→ Stored items
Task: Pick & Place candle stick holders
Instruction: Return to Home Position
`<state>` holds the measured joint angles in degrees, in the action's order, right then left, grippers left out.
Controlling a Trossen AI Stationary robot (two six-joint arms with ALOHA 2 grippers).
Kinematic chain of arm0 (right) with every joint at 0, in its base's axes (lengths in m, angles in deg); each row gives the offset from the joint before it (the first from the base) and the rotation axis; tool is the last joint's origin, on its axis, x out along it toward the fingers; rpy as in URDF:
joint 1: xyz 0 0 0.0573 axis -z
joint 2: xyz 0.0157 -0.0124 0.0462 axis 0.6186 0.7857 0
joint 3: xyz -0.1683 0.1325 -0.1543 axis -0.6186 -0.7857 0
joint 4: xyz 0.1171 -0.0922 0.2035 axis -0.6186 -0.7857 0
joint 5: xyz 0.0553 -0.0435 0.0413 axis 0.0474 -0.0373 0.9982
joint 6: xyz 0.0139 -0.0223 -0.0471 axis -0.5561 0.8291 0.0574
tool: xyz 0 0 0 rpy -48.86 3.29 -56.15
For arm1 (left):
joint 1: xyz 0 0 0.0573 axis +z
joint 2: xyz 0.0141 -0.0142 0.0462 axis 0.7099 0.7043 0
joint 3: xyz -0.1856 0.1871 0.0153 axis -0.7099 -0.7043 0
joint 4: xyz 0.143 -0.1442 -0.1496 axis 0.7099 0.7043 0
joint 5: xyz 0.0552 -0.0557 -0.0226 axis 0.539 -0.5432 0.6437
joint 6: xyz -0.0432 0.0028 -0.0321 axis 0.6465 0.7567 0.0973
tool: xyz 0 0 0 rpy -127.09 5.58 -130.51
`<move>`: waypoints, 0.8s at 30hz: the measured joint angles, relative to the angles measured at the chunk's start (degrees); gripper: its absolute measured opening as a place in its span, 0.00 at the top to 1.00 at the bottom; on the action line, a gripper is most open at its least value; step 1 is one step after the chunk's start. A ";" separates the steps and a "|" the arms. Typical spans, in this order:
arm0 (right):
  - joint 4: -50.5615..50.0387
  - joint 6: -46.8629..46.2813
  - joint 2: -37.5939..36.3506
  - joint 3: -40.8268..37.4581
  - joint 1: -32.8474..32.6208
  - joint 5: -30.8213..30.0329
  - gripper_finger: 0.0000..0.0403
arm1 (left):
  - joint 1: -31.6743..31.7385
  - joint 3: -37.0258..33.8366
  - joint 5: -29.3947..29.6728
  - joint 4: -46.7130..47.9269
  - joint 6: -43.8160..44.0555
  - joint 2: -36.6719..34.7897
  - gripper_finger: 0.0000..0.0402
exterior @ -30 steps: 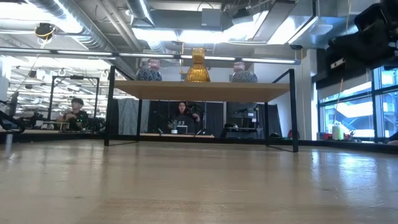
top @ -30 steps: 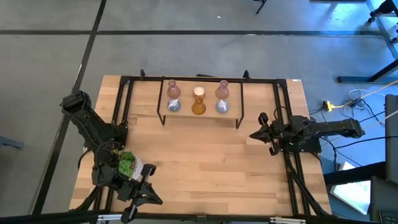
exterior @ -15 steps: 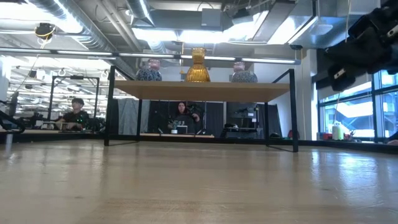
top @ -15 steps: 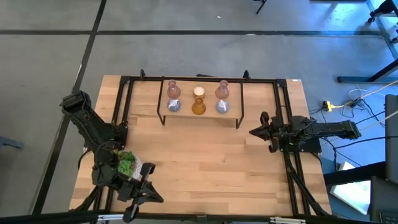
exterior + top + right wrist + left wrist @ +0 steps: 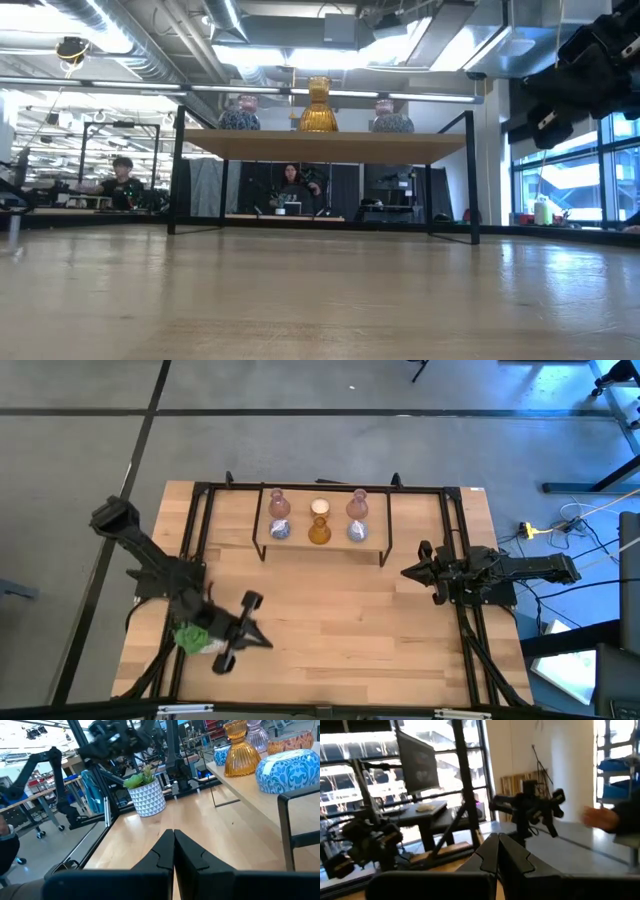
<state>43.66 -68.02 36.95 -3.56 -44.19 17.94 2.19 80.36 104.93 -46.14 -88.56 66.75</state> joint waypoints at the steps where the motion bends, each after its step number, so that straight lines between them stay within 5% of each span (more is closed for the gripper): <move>1: 0.01 0.04 0.00 0.00 0.00 0.00 0.99 | 1.29 -1.91 -1.02 -1.96 0.14 -0.93 1.00; 6: 0.01 0.04 0.00 0.00 0.00 0.02 0.99 | 7.04 -8.51 -7.04 -9.99 -0.01 -5.79 1.00; 18: 0.03 0.06 0.00 0.00 0.00 0.03 0.99 | 25.45 -12.43 -23.18 -8.56 1.47 -11.13 1.00; 24: 0.03 0.06 0.00 0.00 0.00 0.15 0.99 | 37.46 -12.46 -23.91 -1.35 8.58 -11.11 1.00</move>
<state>43.69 -67.96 36.95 -3.56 -44.19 18.09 39.65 67.91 81.02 -47.49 -79.99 55.65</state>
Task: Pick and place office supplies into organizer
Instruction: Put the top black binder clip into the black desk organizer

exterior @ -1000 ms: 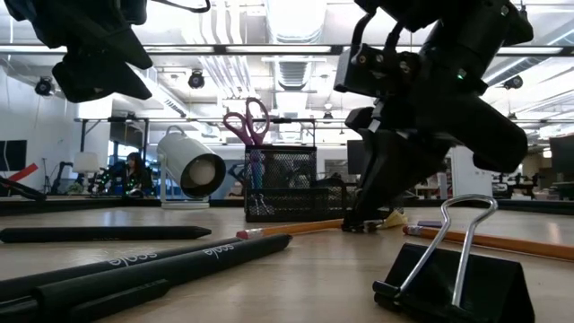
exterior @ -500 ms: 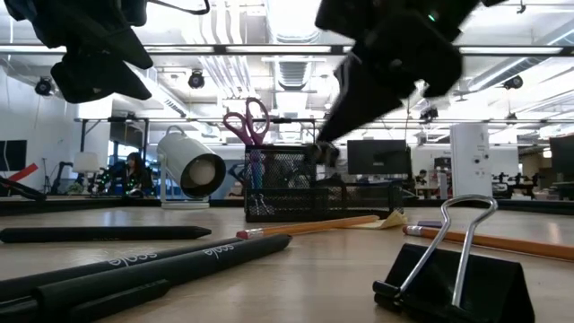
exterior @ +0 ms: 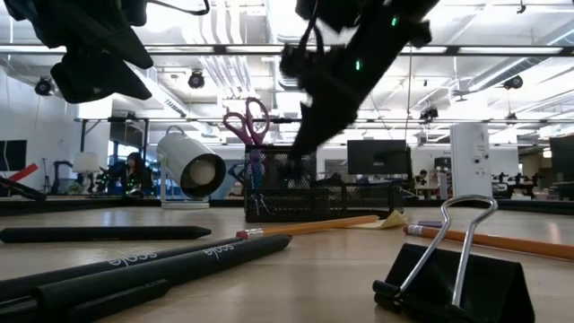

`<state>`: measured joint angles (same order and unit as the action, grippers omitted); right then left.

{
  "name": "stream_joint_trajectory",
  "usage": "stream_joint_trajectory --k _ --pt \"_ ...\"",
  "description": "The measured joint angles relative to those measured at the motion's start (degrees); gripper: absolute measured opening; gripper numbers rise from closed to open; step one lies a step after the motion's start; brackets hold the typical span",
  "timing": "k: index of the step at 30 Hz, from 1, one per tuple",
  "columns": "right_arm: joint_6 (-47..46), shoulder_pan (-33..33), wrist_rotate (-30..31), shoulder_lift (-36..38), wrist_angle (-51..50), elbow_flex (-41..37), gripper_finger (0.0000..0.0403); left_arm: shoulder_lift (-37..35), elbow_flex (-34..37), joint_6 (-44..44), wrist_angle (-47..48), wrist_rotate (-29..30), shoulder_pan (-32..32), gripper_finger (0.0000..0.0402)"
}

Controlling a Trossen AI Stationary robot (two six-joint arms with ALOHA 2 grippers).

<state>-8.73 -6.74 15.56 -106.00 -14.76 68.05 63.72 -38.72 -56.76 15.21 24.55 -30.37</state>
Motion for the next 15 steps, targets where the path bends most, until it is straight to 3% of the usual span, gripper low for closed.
stream_joint_trajectory --k 7,15 --pt "0.62 1.14 0.47 -2.79 1.02 -0.07 0.0008 0.0 0.41 -0.03 0.02 -0.01 0.0 0.0173" --pt "-7.92 2.31 5.52 -4.07 0.74 -0.11 0.0008 0.0 0.72 -0.03 0.25 -0.01 0.0 0.0173"
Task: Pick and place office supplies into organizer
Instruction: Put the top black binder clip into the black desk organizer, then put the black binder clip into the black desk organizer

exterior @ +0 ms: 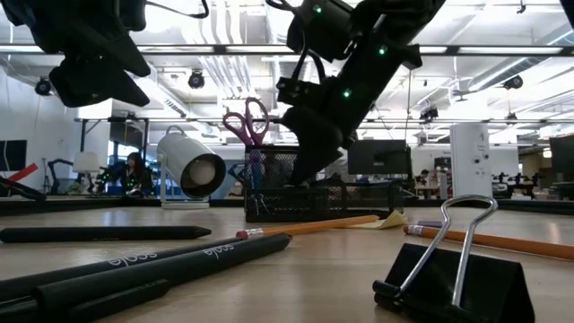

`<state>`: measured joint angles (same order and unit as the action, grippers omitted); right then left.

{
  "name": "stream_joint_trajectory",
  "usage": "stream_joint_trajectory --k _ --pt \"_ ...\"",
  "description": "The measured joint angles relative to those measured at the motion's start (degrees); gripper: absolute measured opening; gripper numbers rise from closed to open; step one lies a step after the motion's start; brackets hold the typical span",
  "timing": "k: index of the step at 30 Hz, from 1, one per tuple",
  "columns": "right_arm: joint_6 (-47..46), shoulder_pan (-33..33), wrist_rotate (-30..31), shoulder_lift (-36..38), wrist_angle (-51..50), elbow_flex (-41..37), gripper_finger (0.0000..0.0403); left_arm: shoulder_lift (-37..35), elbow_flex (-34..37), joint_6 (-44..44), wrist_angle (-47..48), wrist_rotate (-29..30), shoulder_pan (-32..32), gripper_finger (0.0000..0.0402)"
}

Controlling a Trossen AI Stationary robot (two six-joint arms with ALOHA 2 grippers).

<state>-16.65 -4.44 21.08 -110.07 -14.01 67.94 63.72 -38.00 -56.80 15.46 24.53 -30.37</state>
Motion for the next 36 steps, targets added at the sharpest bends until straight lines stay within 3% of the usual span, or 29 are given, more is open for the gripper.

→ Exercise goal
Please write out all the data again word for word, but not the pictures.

→ Response box
Task: Pick & Place candle stick holders
Instruction: Return to Home Position
`<state>` holds the measured joint angles in degrees, in the action's order, right then left, grippers left out.
Controlling a Trossen AI Stationary robot (two six-joint arms with ALOHA 2 grippers).
Kinematic chain of arm0 (right) with every joint at 0, in its base's axes (lengths in m, angles in deg); each row gives the offset from the joint before it (the first from the base) and the rotation axis; tool is the last joint's origin, on its axis, x out along it toward the fingers; rpy as in URDF:
joint 1: xyz 0 0 0.0573 axis -z
joint 2: xyz 0.0157 -0.0124 0.0462 axis 0.6186 0.7857 0
joint 3: xyz -0.1683 0.1325 -0.1543 axis -0.6186 -0.7857 0
joint 4: xyz 0.1171 -0.0922 0.2035 axis -0.6186 -0.7857 0
joint 5: xyz 0.0553 -0.0435 0.0413 axis 0.0474 -0.0373 0.9982
joint 6: xyz 0.0139 -0.0223 -0.0471 axis -0.5561 0.8291 0.0574
tool: xyz 0 0 0 rpy -48.86 3.29 -56.15
For arm1 (left):
joint 1: xyz 0 0 0.0573 axis +z
joint 2: xyz 0.0141 -0.0142 0.0462 axis 0.7099 0.7043 0
joint 3: xyz -0.1856 0.1871 0.0153 axis -0.7099 -0.7043 0
joint 4: xyz 0.143 -0.1442 -0.1496 axis 0.7099 0.7043 0
joint 5: xyz 0.0552 -0.0557 -0.0226 axis 0.539 -0.5432 0.6437
joint 6: xyz -0.0432 0.0028 -0.0321 axis 0.6465 0.7567 0.0973
tool: xyz 0 0 0 rpy -127.09 5.58 -130.51
`<move>`: waypoints, 0.8s at 30hz: the measured joint angles, relative to the angles measured at the chunk's start (degrees); gripper: its absolute measured opening as a place in its span, 0.00 at the top to 1.00 at the bottom; on the action line, a gripper is most open at its least value; step 1 is one step after the chunk's start. A ";" separates the steps and a "|" the arms. Typical spans, in this order:
arm0 (right):
  - joint 4: -50.5615..50.0387
  - joint 6: -46.8629..46.2813
  - joint 2: -37.5939..36.3506
  - joint 3: -40.8268..37.4581
  - joint 1: -32.8474..32.6208
  - joint 5: -30.8213..30.0329
  - gripper_finger: 0.0000..0.0403
arm1 (left):
  - joint 1: -31.6743..31.7385
  - joint 3: -37.0258..33.8366
  - joint 5: -29.3947..29.6728
  - joint 4: -46.7130..47.9269
  - joint 6: -43.8160..44.0555
  - joint 2: -36.6719..34.7897
  - gripper_finger: 0.0000..0.0402
exterior @ -30 steps: 
top @ -30 steps: 
exterior @ -15 steps: 
top @ -15 steps: 
exterior + top + right wrist + left wrist @ +0 steps: 
<state>43.66 -68.02 36.95 -3.56 -44.19 17.94 2.19 80.36 104.93 -46.14 -88.56 66.75</state> joint waypoints at the steps where the motion bends, each after its step number, so that straight lines between them stay within 5% of each span (more is closed for the gripper): <move>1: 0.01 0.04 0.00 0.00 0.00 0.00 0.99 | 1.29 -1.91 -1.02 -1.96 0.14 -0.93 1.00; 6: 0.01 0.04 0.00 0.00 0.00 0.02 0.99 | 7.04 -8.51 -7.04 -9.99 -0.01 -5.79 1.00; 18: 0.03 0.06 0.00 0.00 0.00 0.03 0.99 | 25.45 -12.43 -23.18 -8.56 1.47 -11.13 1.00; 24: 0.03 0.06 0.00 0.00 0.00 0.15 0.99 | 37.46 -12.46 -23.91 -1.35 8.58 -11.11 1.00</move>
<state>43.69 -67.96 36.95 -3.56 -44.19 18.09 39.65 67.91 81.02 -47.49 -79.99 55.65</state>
Task: Pick and place office supplies into organizer
Instruction: Put the top black binder clip into the black desk organizer

exterior @ -1000 ms: 
exterior @ -500 ms: 
exterior @ +0 ms: 

`<state>`: measured joint angles (same order and unit as the action, grippers omitted); right then left.

{
  "name": "stream_joint_trajectory",
  "usage": "stream_joint_trajectory --k _ --pt \"_ ...\"",
  "description": "The measured joint angles relative to those measured at the motion's start (degrees); gripper: absolute measured opening; gripper numbers rise from closed to open; step one lies a step after the motion's start; brackets hold the typical span",
  "timing": "k: index of the step at 30 Hz, from 1, one per tuple",
  "columns": "right_arm: joint_6 (-47..46), shoulder_pan (-33..33), wrist_rotate (-30..31), shoulder_lift (-36..38), wrist_angle (-51..50), elbow_flex (-41..37), gripper_finger (0.0000..0.0403); left_arm: shoulder_lift (-37..35), elbow_flex (-34..37), joint_6 (-44..44), wrist_angle (-47..48), wrist_rotate (-29..30), shoulder_pan (-32..32), gripper_finger (0.0000..0.0402)"
}

Controlling a Trossen AI Stationary robot (two six-joint arms with ALOHA 2 grippers).

<state>-8.73 -6.74 15.56 -106.00 -14.76 68.05 63.72 -38.72 -56.76 15.21 24.55 -30.37</state>
Motion for the next 15 steps, targets where the path bends most, until it is straight to 3% of the usual span, gripper low for closed.
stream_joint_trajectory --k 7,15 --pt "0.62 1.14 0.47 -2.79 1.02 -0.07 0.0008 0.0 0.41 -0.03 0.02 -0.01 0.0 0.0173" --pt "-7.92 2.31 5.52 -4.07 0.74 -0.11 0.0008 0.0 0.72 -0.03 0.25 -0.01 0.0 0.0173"
Task: Pick and place office supplies into organizer
Instruction: Put the top black binder clip into the black desk organizer, then put the black binder clip into the black desk organizer

exterior @ +0 ms: 

`<state>`: measured joint angles (same order and unit as the action, grippers omitted); right then left.

{
  "name": "stream_joint_trajectory",
  "usage": "stream_joint_trajectory --k _ --pt \"_ ...\"",
  "description": "The measured joint angles relative to those measured at the motion's start (degrees); gripper: absolute measured opening; gripper numbers rise from closed to open; step one lies a step after the motion's start; brackets hold the typical span",
  "timing": "k: index of the step at 30 Hz, from 1, one per tuple",
  "columns": "right_arm: joint_6 (-47..46), shoulder_pan (-33..33), wrist_rotate (-30..31), shoulder_lift (-36..38), wrist_angle (-51..50), elbow_flex (-41..37), gripper_finger (0.0000..0.0403); left_arm: shoulder_lift (-37..35), elbow_flex (-34..37), joint_6 (-44..44), wrist_angle (-47..48), wrist_rotate (-29..30), shoulder_pan (-32..32), gripper_finger (0.0000..0.0402)"
}

Controlling a Trossen AI Stationary robot (two six-joint arms with ALOHA 2 grippers).

<state>-16.65 -4.44 21.08 -110.07 -14.01 67.94 63.72 -38.00 -56.80 15.46 24.53 -30.37</state>
Motion for the next 36 steps, targets added at the sharpest bends until straight lines stay within 3% of the usual span, or 29 are given, more is open for the gripper.

No further output is given for this exercise.